● Assignment
Within the entries underneath, how many lines include the string "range"? State only the number.

*** Data listing Section Begins ***

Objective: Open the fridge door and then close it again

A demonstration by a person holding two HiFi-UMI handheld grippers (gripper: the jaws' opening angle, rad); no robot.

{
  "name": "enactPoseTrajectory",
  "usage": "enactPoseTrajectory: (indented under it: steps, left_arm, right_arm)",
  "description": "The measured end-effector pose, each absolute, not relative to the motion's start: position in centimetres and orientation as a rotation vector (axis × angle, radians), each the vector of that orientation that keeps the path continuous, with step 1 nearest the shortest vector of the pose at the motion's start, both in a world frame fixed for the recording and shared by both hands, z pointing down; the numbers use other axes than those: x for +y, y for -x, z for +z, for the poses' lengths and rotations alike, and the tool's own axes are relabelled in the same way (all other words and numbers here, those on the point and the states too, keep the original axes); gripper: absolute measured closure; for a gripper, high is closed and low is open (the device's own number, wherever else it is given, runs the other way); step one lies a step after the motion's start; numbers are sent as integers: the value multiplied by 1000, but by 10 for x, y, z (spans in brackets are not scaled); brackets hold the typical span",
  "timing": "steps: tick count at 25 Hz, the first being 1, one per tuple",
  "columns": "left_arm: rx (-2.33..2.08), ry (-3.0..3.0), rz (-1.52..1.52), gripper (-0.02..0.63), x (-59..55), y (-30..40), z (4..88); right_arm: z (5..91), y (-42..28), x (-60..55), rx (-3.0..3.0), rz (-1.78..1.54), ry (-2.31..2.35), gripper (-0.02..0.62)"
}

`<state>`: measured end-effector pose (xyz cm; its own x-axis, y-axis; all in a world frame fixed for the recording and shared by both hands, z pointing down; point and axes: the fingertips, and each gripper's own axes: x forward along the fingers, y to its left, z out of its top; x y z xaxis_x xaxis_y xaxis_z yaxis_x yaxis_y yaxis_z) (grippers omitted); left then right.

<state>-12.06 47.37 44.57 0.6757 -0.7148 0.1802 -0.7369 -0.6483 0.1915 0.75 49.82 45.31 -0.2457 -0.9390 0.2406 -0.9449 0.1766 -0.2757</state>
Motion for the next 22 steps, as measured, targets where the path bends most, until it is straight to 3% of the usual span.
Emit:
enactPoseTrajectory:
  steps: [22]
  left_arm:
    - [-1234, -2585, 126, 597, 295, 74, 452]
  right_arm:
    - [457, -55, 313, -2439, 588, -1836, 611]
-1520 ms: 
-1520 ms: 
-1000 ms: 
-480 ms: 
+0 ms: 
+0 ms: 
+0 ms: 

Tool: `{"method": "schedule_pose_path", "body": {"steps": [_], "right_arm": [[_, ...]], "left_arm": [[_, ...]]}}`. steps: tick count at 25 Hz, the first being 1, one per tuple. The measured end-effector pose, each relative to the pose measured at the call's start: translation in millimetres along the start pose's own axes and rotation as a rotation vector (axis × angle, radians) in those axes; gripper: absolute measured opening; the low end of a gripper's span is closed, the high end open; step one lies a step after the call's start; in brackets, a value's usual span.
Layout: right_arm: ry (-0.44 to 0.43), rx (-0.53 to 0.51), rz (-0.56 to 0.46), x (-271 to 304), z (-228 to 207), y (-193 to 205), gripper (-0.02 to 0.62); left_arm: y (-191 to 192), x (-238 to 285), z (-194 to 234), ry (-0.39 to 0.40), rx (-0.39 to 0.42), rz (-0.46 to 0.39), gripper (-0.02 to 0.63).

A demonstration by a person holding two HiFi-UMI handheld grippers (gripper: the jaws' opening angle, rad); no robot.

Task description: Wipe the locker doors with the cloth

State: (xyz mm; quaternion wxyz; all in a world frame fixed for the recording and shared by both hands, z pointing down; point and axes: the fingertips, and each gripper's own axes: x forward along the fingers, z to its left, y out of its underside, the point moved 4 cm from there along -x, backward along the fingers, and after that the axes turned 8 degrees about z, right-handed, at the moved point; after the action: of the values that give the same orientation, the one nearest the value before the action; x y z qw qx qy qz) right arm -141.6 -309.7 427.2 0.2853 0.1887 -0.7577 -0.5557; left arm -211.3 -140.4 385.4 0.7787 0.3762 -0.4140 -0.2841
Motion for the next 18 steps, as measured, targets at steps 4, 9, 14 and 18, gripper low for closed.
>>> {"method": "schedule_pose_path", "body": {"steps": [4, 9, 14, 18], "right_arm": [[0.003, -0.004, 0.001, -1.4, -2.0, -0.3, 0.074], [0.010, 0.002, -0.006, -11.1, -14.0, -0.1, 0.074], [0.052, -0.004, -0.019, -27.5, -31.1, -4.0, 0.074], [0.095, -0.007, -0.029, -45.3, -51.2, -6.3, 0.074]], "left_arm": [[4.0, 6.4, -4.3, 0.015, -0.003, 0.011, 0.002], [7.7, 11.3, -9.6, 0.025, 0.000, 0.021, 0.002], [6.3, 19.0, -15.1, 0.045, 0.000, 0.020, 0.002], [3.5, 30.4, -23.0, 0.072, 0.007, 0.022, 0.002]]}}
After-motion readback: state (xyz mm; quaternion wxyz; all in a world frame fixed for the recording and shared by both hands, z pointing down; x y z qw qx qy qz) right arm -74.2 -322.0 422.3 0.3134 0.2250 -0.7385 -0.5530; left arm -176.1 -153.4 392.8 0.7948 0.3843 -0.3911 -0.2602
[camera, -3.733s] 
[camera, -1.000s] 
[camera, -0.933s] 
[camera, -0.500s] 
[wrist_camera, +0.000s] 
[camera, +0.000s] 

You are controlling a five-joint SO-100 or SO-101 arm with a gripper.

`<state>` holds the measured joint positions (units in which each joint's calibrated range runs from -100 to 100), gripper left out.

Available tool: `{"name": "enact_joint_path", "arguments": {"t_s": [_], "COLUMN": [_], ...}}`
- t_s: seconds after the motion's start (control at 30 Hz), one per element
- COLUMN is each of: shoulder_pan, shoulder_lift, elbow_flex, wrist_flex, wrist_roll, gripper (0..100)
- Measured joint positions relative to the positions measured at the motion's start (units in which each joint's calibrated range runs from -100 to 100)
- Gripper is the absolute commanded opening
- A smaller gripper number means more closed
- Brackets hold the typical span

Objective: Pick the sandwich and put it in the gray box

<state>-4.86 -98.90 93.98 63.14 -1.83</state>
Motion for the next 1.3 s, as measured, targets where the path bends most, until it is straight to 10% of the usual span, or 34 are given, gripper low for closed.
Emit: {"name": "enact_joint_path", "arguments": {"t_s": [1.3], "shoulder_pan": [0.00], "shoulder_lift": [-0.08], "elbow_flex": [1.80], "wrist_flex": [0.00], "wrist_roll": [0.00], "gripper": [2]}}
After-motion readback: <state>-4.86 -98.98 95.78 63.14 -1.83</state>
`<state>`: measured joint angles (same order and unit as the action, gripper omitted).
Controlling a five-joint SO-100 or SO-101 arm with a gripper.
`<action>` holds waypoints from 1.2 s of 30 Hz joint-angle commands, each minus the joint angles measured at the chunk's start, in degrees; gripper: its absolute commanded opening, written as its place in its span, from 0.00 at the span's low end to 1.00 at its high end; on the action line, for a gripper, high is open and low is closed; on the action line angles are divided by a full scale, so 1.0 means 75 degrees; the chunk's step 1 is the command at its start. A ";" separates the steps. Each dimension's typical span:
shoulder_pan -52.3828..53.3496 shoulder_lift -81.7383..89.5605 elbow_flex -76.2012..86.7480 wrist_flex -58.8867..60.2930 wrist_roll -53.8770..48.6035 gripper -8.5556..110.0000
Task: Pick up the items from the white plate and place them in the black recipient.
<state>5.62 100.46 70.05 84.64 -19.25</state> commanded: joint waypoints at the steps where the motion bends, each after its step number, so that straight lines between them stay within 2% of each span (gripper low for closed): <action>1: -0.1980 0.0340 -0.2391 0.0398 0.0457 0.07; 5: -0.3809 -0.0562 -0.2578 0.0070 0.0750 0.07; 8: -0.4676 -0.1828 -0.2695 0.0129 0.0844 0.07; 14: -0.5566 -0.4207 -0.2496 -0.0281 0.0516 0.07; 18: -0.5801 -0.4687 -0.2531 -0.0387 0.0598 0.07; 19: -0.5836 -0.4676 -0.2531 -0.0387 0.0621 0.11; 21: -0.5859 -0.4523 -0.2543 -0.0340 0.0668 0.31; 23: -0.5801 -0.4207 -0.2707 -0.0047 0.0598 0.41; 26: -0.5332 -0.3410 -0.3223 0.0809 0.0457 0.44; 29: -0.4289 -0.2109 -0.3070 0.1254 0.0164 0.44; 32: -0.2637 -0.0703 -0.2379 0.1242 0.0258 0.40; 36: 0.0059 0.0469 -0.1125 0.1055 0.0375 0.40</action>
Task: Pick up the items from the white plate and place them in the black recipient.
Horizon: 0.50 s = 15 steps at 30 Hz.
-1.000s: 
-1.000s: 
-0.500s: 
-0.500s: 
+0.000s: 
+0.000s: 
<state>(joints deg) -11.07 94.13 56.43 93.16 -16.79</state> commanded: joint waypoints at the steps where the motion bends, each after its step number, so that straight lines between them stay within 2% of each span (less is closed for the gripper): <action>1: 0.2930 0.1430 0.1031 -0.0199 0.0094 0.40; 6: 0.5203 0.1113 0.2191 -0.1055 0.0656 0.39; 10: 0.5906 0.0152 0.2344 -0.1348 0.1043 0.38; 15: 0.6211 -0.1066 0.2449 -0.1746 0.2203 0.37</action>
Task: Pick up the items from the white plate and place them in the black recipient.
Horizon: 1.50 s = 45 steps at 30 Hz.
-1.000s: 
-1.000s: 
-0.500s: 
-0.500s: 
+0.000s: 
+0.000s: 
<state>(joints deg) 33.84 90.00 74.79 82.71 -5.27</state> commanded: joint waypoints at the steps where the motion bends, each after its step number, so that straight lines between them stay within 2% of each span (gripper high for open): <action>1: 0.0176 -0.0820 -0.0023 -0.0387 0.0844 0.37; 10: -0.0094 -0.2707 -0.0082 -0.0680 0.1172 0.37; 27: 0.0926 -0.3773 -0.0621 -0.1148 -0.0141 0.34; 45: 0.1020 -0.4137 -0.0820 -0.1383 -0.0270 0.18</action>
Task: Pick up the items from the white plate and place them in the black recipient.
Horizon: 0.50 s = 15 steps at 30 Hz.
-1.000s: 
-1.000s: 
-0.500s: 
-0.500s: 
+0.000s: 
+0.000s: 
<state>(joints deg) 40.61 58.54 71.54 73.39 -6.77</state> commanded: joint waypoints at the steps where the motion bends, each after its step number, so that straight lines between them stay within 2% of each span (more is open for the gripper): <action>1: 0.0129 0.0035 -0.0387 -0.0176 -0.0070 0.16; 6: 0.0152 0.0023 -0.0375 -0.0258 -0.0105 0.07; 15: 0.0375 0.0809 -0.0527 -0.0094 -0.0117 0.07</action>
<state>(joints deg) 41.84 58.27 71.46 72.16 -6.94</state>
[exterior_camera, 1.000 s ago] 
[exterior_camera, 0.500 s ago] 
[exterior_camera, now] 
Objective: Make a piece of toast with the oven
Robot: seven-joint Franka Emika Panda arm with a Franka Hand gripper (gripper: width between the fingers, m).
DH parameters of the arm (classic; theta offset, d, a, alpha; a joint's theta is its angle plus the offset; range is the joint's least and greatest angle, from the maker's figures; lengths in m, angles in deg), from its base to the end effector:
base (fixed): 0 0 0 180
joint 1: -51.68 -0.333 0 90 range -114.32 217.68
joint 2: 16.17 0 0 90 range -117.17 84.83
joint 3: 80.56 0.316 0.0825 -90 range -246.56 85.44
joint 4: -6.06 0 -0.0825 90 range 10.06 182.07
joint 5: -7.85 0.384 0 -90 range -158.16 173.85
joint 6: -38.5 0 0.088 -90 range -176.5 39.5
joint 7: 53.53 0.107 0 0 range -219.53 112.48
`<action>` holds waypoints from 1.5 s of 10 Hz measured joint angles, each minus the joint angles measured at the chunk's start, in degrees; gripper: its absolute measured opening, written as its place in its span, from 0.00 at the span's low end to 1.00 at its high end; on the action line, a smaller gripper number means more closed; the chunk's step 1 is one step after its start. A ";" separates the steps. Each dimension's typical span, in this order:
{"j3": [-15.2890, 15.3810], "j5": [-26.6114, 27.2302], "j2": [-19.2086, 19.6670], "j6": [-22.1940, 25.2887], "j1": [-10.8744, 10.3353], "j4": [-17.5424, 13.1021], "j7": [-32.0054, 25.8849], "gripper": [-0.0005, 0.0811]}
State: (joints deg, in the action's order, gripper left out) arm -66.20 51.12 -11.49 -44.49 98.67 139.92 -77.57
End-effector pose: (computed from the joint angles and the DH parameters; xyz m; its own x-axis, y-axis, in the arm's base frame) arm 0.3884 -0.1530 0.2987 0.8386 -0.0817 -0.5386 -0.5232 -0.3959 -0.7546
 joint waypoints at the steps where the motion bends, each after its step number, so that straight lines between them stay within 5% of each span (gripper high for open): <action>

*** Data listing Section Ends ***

● Exercise answer
10